Seizure
- First edition
- Author: Kathy Reichs & Brendan Reichs
- Language: English
- Series: Virals
- Genre: Young adult fiction
- Publisher: Razorbill
- Publication date: 2011
- Publication place: United States
- Media type: Print (hardcover, paperback)
- ISBN: 9780099571452
- Preceded by: Virals
- Followed by: Code

= Seizure (Reichs novel) =

Reichs novel

Seizure is the second novel in the Virals series of novels for young adults written by the American forensic anthropologist and crime writer, Kathy Reichs and her son Brendan Reichs, featuring Tory Brennan, great-niece of Temperance Brennan.

==Plot==
Tory Brennan and her friends find themselves in danger of being separated due to budget cuts which may mean the closure of the Loggerheads Island Research Institute (LIRI) where their parents work.
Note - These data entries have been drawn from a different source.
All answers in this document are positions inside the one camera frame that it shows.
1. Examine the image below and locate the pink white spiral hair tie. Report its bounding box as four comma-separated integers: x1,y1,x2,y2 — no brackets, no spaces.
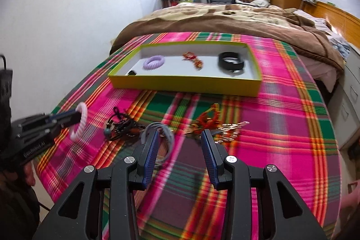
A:
68,101,89,142

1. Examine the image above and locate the grey cord bracelet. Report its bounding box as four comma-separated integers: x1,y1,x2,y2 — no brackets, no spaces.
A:
139,122,175,168

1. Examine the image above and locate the black gold hair accessory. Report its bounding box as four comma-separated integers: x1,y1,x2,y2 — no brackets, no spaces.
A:
127,70,137,76

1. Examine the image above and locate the red gold knot ornament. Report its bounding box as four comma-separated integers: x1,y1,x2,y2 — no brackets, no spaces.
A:
182,52,203,70

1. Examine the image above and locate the left hand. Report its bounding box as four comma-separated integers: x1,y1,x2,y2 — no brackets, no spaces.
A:
23,161,35,186

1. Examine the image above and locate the orange red tassel ornament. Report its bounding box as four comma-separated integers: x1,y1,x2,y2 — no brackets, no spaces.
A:
185,103,250,143

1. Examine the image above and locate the pink green plaid cloth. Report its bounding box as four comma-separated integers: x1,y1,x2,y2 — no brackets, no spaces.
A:
34,32,341,239

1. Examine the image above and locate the yellow-green white tray box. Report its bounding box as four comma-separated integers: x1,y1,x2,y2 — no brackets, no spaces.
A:
108,41,262,97

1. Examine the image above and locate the black wristband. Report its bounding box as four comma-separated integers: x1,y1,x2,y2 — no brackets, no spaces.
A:
218,52,245,72

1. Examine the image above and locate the pink stool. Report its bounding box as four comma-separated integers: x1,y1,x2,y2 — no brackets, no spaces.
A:
340,180,359,219

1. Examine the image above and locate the grey bedside drawer cabinet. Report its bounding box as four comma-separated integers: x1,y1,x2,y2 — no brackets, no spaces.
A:
328,46,360,149

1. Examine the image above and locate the brown beige blanket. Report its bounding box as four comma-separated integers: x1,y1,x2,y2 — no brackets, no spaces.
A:
110,2,345,76

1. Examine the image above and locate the orange wooden headboard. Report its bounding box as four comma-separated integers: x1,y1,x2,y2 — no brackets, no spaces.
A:
302,1,360,49

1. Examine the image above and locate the black beaded necklace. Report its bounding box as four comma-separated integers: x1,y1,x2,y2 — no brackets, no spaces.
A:
103,106,146,142

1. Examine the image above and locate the purple spiral hair tie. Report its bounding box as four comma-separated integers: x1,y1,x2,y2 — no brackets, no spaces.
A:
142,55,166,71

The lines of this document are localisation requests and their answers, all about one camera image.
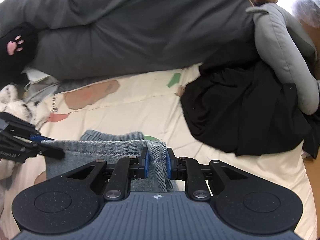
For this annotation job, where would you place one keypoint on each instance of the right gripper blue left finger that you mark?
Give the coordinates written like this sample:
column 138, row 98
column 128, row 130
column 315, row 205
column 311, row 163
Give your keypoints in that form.
column 123, row 172

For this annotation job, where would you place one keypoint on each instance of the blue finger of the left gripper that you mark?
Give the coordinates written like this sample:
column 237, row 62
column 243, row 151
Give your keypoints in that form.
column 39, row 138
column 51, row 152

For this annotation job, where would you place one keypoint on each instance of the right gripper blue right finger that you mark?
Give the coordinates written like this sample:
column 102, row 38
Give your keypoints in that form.
column 187, row 170

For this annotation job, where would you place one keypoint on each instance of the blue denim pants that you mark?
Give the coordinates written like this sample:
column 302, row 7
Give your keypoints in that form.
column 94, row 145

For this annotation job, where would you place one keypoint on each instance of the white black fluffy blanket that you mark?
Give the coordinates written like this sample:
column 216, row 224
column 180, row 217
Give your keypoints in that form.
column 35, row 113

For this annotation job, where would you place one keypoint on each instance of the cream bear print bedsheet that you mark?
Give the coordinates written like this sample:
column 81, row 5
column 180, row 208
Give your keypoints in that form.
column 149, row 103

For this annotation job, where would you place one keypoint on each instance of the black garment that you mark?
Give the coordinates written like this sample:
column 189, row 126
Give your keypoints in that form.
column 238, row 105

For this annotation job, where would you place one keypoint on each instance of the black cat paw plush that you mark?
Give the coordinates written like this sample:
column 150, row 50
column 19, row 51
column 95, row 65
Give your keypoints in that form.
column 18, row 48

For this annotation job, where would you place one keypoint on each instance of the dark grey pillow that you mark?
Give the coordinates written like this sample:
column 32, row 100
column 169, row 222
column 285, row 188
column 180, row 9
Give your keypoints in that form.
column 91, row 38

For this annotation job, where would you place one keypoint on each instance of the brown cardboard sheet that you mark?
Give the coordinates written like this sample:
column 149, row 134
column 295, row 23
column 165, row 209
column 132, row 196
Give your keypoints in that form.
column 312, row 166

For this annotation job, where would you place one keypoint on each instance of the grey neck pillow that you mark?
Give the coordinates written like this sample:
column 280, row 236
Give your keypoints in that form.
column 283, row 44

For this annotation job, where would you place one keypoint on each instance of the white fluffy pillow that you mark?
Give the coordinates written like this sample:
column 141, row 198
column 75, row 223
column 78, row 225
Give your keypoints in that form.
column 307, row 11

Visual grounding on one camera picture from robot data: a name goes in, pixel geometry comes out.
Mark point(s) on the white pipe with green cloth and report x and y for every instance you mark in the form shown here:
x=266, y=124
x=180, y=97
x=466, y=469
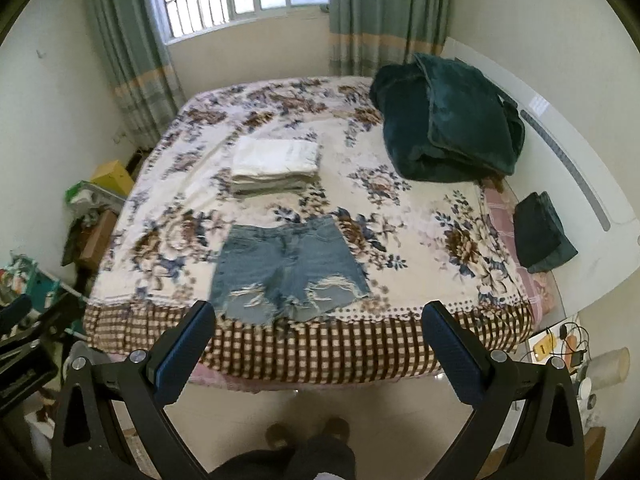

Discovering that pirate Anne Bonny's treasure is believed to be buried somewhere near their home in Charleston, South Carolina, they set out to follow the clues to the treasure, using their "Viral" powers gained in the previous book in the series, in the hope that if they find it, it will be worth enough to save LIRI. However, it is not just them that wants the treasure. The Virals must beat their opponents to the treasure.